I understood there was a rabid, cult fanbase for what many consider to be the Disney Channel’s premier holiday spooktacular, but as an adult, I wasn’t sure how it was going to work. Without the tinted lenses of nostalgia, would my old-man, corrective lens be enough for any insights into what made the series so popular, or, as I thought, would I simply sigh and concede that the window for Halloweentown had passed?

Halloweentown

And that window is short, too, not just from my critical perspective, but for the thrust of all four Halloweentown movies. The first, directed by Duwayne Dunham, introduces the Piper clan, a brood of youngins whose mother, Gwen (Judith Hoag) reminds me a lot of an old neighbor who once told me I was going to Hell for trick-or-treating. The children, 13-year-old Marnie (Kimberly J. Brown), 12-year-old Dylan (Joey Zimmerman), and 7-year-old Sophie (Emily Roeske), are forbidden from celebrating Halloween. It’s a perennial point of contention in their copy-paste suburban home, one regularly compounded by the arrival of Debbie Reynolds’ Aggie Cromwell, Gwen’s mother, and the children’s grandmother.

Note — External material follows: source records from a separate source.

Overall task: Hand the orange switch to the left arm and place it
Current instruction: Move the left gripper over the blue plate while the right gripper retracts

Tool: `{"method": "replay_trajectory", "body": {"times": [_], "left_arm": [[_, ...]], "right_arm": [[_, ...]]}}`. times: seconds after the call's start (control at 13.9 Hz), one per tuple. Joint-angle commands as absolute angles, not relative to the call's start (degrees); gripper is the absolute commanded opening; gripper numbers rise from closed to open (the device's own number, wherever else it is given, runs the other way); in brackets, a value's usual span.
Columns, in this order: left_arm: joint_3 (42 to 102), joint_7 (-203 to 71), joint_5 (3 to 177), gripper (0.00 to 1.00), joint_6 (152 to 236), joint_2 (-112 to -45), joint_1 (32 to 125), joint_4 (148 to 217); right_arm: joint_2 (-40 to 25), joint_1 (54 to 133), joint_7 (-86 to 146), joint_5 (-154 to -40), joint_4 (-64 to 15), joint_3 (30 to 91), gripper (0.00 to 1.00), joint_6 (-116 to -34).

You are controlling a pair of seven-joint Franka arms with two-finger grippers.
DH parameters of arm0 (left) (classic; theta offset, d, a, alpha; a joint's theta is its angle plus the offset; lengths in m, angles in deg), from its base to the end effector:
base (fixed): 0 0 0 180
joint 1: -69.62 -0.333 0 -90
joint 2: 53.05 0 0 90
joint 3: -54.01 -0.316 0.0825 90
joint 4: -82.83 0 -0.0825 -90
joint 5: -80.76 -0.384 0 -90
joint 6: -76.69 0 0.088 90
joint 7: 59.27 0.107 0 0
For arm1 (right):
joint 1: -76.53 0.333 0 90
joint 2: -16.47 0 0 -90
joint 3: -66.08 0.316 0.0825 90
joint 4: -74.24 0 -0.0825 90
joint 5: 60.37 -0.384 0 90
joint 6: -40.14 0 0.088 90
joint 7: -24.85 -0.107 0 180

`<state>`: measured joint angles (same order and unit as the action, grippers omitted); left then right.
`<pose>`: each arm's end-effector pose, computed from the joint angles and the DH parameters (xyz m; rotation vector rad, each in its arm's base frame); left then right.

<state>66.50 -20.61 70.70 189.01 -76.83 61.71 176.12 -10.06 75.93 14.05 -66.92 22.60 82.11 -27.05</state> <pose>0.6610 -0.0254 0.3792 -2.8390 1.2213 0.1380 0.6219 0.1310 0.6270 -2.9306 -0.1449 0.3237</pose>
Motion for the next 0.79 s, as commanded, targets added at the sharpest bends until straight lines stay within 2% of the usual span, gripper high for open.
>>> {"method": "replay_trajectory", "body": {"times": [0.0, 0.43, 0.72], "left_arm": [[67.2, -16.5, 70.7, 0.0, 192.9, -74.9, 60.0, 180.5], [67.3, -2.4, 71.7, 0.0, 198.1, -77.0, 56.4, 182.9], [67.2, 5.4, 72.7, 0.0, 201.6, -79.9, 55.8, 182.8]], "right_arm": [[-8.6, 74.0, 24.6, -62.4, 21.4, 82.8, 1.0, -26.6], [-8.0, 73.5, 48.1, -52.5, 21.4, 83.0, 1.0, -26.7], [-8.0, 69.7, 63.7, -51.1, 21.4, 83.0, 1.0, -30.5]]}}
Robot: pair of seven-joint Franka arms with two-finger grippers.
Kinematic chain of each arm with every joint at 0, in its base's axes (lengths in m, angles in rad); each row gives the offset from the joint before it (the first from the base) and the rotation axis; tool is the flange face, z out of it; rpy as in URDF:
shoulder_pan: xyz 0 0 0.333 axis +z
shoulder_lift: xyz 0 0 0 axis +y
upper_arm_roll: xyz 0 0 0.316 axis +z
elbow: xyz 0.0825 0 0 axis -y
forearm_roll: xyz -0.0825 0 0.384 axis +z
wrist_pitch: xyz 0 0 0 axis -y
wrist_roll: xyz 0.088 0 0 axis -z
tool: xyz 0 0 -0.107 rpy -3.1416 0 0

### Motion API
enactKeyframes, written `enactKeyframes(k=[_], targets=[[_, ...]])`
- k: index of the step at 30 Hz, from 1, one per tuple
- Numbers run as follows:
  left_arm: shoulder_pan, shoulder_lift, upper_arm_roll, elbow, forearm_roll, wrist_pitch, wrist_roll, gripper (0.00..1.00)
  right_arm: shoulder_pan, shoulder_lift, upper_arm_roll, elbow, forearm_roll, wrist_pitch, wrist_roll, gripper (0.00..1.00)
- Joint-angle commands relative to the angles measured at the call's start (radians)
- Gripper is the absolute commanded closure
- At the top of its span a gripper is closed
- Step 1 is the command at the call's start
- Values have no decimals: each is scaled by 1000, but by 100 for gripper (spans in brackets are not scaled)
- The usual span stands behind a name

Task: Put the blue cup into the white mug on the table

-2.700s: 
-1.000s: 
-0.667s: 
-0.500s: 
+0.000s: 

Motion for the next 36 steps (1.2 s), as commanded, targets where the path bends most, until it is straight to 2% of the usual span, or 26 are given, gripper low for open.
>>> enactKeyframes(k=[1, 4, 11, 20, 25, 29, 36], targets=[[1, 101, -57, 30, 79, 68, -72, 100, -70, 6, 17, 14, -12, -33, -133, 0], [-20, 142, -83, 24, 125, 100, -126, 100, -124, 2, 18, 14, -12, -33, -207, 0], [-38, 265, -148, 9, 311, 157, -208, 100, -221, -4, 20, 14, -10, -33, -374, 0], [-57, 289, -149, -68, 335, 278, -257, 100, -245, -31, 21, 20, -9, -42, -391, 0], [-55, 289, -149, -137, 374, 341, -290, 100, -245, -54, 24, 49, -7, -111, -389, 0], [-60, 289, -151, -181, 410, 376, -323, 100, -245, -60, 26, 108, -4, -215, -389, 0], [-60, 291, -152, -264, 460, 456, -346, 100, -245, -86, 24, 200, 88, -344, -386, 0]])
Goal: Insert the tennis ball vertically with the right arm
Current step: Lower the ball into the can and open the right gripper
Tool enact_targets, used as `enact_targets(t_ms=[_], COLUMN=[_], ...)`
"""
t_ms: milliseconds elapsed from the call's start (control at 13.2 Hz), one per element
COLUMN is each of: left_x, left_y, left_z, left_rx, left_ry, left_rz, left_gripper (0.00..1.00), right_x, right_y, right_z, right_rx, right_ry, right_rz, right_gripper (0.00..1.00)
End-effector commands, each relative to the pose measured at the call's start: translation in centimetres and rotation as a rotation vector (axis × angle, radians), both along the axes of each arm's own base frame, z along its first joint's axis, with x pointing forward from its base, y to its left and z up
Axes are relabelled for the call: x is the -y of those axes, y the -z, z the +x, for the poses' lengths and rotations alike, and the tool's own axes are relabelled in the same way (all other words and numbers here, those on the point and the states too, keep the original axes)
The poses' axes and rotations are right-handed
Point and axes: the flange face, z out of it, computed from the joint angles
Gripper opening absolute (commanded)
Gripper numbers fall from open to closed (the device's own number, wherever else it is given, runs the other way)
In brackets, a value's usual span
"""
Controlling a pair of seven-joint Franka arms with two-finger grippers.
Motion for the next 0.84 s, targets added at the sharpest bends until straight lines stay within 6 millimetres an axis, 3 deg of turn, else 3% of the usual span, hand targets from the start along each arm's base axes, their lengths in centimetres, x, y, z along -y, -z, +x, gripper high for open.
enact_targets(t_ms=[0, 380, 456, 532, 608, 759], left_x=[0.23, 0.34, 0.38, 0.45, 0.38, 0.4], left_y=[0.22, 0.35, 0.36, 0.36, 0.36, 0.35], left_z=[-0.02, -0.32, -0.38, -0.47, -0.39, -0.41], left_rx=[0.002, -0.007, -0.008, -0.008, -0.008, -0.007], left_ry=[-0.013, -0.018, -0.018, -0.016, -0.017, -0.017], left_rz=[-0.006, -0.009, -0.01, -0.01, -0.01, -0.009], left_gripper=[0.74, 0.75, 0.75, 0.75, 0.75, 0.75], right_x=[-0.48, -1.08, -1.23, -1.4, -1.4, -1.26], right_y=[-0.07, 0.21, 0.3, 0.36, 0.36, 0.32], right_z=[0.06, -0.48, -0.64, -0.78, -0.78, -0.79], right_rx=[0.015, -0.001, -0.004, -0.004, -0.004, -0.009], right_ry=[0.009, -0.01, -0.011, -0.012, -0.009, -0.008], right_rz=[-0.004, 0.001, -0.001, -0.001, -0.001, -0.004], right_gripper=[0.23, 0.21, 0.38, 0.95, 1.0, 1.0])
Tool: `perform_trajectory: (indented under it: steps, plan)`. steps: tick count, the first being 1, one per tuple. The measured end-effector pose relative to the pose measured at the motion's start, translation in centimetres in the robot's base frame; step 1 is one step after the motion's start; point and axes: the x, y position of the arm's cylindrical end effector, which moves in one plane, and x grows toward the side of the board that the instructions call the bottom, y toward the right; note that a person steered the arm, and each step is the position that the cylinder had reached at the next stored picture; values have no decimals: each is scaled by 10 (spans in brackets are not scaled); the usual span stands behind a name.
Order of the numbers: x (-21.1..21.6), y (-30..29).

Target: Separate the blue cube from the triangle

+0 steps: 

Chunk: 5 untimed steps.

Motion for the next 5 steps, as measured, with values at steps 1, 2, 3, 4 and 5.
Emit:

It needs to be said right away that the heart and soul of Halloweentown is the late Debbie Reynolds. The Singin’ in the Rain and How the West Was Won alum is conspicuously having an absolute blast. Long-known for lighting up any screen she was on, there isn’t a beat in Halloweentown where Reynolds is present where it’s possible to have anything but a smile on your face. She’s more than just a delight—she’s positively magical.

And, well, she is. Aggie Cromwell is a witch, and once a year, the portal between the mortal world and the titular Halloweentown—a realm where monsters, witches, and the like have settled to avoid conflict with humans—opens. Marnie is of particular interest. If she doesn’t hear the truth from her mother and visit Halloweentown soon, the opportunity for her to train and cultivate her own magic powers—an ancestral Cromwell magic—will be lost forever. Marnie overhears this, and with her siblings in tow, they sneak out to follow Aggie, taking a magic bus (no Mrs. Frizzle, unfortunately) to the title town.

Is anything in the first Halloweentown groundbreaking? No. Does it qualify as gateway horror? Marginally, though it never intends to be even remotely scary. It is funny, however, and despite the dated 1998 effects (additionally constrained by a slim budget), it looks incredible. It’s gateway horror as acclimation. The vampires, ghosts, and werewolf denizens of the town aren’t monstrous beasties. Often, they’re portrayed as big dorks, goofs who couldn’t, to be cliché, hurt a fly (or an intrusive trio of kids). There’s an undercurrent of menace with Halloweentown mayor, Kalabar (Robin Thomas), a man who might well have arrived wearing a big sign that read, “BAD GUY ALERT,” but it’s a movie for kids, so they’d understandably be less inclined to pick up on Kalabar’s evil stench from the get.

Kalabar intends to take over the mortal world, though of course, Marnie and her siblings, with Aggie’s help, find the magic within themselves to stop it. There’s a broad message in here about obeying your parents but also not. It’s important to know one’s roots, yadda yadda, because the finale bludgeons its young audience over the heads with its meaning. Still, it’s cute. Really cute. So cute, I could see it on my annual Halloween viewing rotation. It’s a shame I was decades late to the party, but I’ve arrived, and I’m grateful the door remained open.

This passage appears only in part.